You are viewing a plain text version of this content. The canonical link for it is here.

Posted to user@hbase.apache.org by Mohit <mo...@huawei.com> on 2011/03/25 09:56:48 UTC

Query Regarding Design Strategy behind Abortable.

Hello Users/Authors

 

Well we've observed in our cluster , that HMaster went down due to watched
event triggered from zookeeper, of type session expired.

 

Why not reconnect back to the zookeeper(at least try once and then abort, if
unsuccessful) and resetting trackers/watchers instead of aborting/killing
HMaster/HRegionServers just like it is done in one of the implementation of
abort able named HConnectionImplementation present in HConnectionManager?

 

Kindly brief me upon this design strategy.

 

Thanks

-Mohit

****************************************************************************
***********
This e-mail and attachments contain confidential information from HUAWEI,
which is intended only for the person or entity whose address is listed
above. Any use of the information contained herein in any way (including,
but not limited to, total or partial disclosure, reproduction, or
dissemination) by persons other than the intended recipient's) is
prohibited.
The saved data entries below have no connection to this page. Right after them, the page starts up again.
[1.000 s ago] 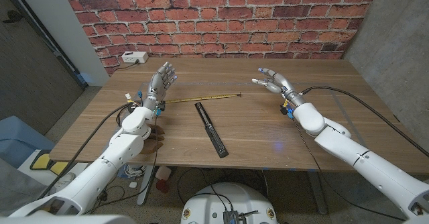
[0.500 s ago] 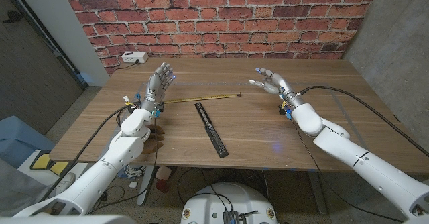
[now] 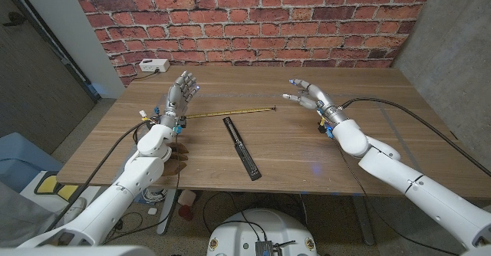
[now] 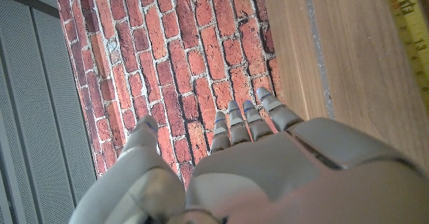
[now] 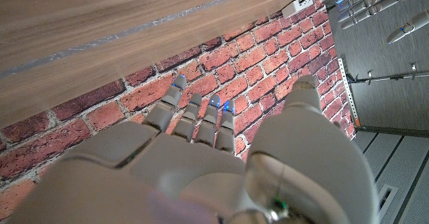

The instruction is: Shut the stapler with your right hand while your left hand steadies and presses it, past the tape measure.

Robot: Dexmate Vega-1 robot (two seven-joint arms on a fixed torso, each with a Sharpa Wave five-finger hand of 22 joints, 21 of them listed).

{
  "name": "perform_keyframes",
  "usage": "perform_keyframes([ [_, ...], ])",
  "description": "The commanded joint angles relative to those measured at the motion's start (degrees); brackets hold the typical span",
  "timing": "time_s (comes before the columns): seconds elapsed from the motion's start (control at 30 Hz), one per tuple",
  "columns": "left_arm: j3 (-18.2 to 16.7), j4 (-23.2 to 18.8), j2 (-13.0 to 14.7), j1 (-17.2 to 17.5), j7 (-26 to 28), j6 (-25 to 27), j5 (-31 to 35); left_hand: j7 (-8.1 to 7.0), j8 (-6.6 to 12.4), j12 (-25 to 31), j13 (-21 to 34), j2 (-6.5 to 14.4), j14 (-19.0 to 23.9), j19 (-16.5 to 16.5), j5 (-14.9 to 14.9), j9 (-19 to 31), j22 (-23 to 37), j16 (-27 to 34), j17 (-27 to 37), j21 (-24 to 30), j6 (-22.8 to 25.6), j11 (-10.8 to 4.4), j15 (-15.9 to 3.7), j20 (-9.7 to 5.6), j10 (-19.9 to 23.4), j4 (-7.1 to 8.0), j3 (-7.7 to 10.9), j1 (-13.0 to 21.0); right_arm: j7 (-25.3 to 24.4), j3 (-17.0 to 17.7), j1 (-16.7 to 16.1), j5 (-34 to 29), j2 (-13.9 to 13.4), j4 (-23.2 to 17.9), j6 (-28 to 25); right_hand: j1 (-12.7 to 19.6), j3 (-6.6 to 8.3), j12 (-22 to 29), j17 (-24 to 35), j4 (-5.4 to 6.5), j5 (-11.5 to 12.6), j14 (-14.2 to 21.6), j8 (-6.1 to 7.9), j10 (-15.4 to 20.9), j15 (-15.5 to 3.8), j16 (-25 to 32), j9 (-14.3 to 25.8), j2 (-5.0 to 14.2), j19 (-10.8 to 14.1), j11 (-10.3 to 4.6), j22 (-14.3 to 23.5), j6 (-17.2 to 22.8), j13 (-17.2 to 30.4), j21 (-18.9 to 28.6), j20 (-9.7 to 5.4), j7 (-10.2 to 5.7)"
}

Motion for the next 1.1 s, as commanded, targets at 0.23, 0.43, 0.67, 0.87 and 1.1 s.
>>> perform_keyframes([
  [0.23, -0.5, 0.0, -0.5, 0.98, -0.75, 0.01, -1.48, -0.2, -0.19, -0.15, 0.14, 0.44, -0.04, -0.25, 0.31, 0.26, 0.14, -0.14, 0.16, -0.06, -0.1, -0.23, -0.46, -0.07, -0.19, -0.42, 0.32, 0.73, 0.2, -0.25, -1.45, -3.68, -1.54, -3.62, -3.25, 0.24, 0.17, 0.24, 0.12, 0.17, -0.2, 0.61, 0.11, 0.77, -5.35, 0.38, 0.08, -0.35, 0.58, 0.09, 0.11, 0.26, 0.22, -0.04, -0.36, 0.11],
  [0.43, -0.7, 0.05, 0.01, 1.4, -2.83, 0.11, -2.77, -0.4, -0.49, -0.25, 0.13, 0.45, -0.6, -0.34, 0.28, 0.24, 0.14, -0.35, 0.15, -0.08, -0.9, -0.2, -0.27, -0.09, -0.41, -0.45, 0.32, 0.86, 0.34, -0.62, -1.95, -5.63, -2.2, -5.66, -5.16, -0.21, -0.1, 0.18, 0.18, 0.36, -0.19, 0.78, -0.45, 0.99, -5.35, 0.4, 0.05, -0.82, 0.63, -0.02, 0.12, -0.87, 0.25, -0.16, -0.27, 0.21],
  [0.67, -1.18, -0.19, 0.48, 2.32, -2.9, -0.13, -3.01, -0.6, -0.67, -0.63, 0.11, 0.37, -1.4, -0.93, 0.24, 0.21, 0.15, -0.49, 0.15, -0.24, -1.82, 0.19, -0.05, -0.01, -1.47, -0.44, 0.21, 0.89, 1.31, -1.0, -2.54, -6.76, -3.15, -7.34, -5.82, -0.59, -0.32, 0.2, 0.23, 0.54, -0.12, 1.0, -0.89, 1.48, -5.45, 0.44, -0.04, -1.2, 0.94, -0.07, 0.12, -1.64, 0.29, -0.18, -0.43, 0.8],
  [0.87, -1.53, 0.98, 0.88, 2.36, -5.38, -1.52, -3.6, -0.75, -0.88, -1.02, 0.07, 0.26, -2.45, -1.64, 0.23, 0.18, 0.15, -0.65, 0.19, -0.39, -3.02, 0.42, 0.27, 0.23, -2.72, -0.24, -0.02, 0.62, 1.42, -0.97, -3.31, -8.08, -3.87, -9.1, -6.83, -0.83, -0.59, 0.25, 0.23, 0.58, 0.03, 1.47, -0.74, 2.03, -5.21, 0.55, -0.13, -1.8, 1.23, 0.35, 0.12, -0.97, 0.32, -0.22, -0.71, 1.55],
  [1.1, -1.62, 0.71, 0.79, 2.61, -4.72, -1.03, -3.78, -0.54, -0.75, -1.01, 0.05, 0.33, -2.56, -1.85, 0.24, 0.17, 0.16, -0.55, 0.21, -0.39, -3.11, 0.23, 0.21, 0.19, -2.89, -0.05, -0.13, 0.36, 1.51, -1.17, -3.65, -8.75, -3.89, -9.45, -6.69, -0.79, -0.63, 0.28, 0.23, 0.57, 0.16, 1.83, -0.63, 2.4, -5.19, 0.64, -0.18, -1.97, 1.39, 0.38, 0.12, -0.44, 0.33, -0.25, -0.64, 1.57],
])
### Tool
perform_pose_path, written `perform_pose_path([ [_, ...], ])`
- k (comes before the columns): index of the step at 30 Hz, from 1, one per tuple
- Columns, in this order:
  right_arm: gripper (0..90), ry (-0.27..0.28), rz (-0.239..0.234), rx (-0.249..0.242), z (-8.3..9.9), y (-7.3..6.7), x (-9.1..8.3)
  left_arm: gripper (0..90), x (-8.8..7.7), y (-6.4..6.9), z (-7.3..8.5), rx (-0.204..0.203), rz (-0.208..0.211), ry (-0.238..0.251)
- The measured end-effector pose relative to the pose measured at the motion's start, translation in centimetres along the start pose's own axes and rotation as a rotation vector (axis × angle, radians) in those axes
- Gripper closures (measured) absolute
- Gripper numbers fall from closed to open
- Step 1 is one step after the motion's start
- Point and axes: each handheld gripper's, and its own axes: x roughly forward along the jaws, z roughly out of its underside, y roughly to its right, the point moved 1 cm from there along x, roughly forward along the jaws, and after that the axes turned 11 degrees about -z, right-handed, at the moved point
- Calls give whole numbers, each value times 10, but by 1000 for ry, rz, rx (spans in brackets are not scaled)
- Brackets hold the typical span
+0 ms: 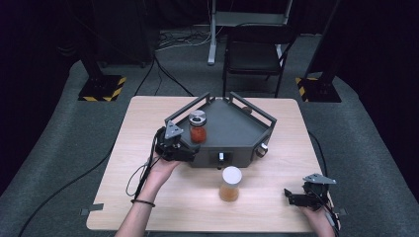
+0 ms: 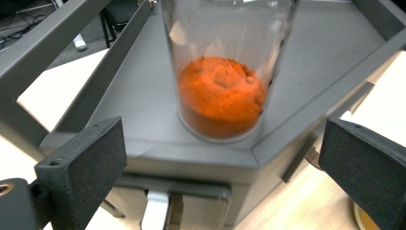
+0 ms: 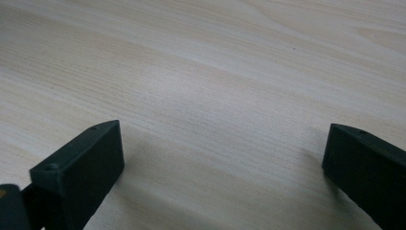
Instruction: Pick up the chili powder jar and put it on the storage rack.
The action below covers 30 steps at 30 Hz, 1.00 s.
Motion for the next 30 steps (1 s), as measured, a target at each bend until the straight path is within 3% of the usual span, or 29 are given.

If you receive this e-mail in error, please notify the sender by
phone or email immediately and delete it!

Re: Query Regarding Design Strategy behind Abortable.

Posted by Stack <st...@duboce.net>.

On Fri, Mar 25, 2011 at 1:56 AM, Mohit <mo...@huawei.com> wrote:
> Why not reconnect back to the zookeeper(at least try once and then abort, if
> unsuccessful) and resetting trackers/watchers instead of aborting/killing
> HMaster/HRegionServers just like it is done in one of the implementation of
> abort able named HConnectionImplementation present in HConnectionManager?
>

Hello Mohit:

The ZooKeeper client is doing what you describes, sort of.  On session
timeout, it does a reconnect to the ensemble to ask if its session has
indeed expired.  If it has, then it'll log session expired.

The regionserver will kill itself on loss of session because its
likely that the data it was hosting has been assumed by another.

The retry you refer to, IIRC, is something different -- its before
session setup?  Please cite it if you'd like me to explain.

Do you think the session timed out because of a long GC session?  If
0.90.1, there may be some things you can do.  See
http://hbase.apache.org/book/performance.html#jvm

Yours,
St.Ack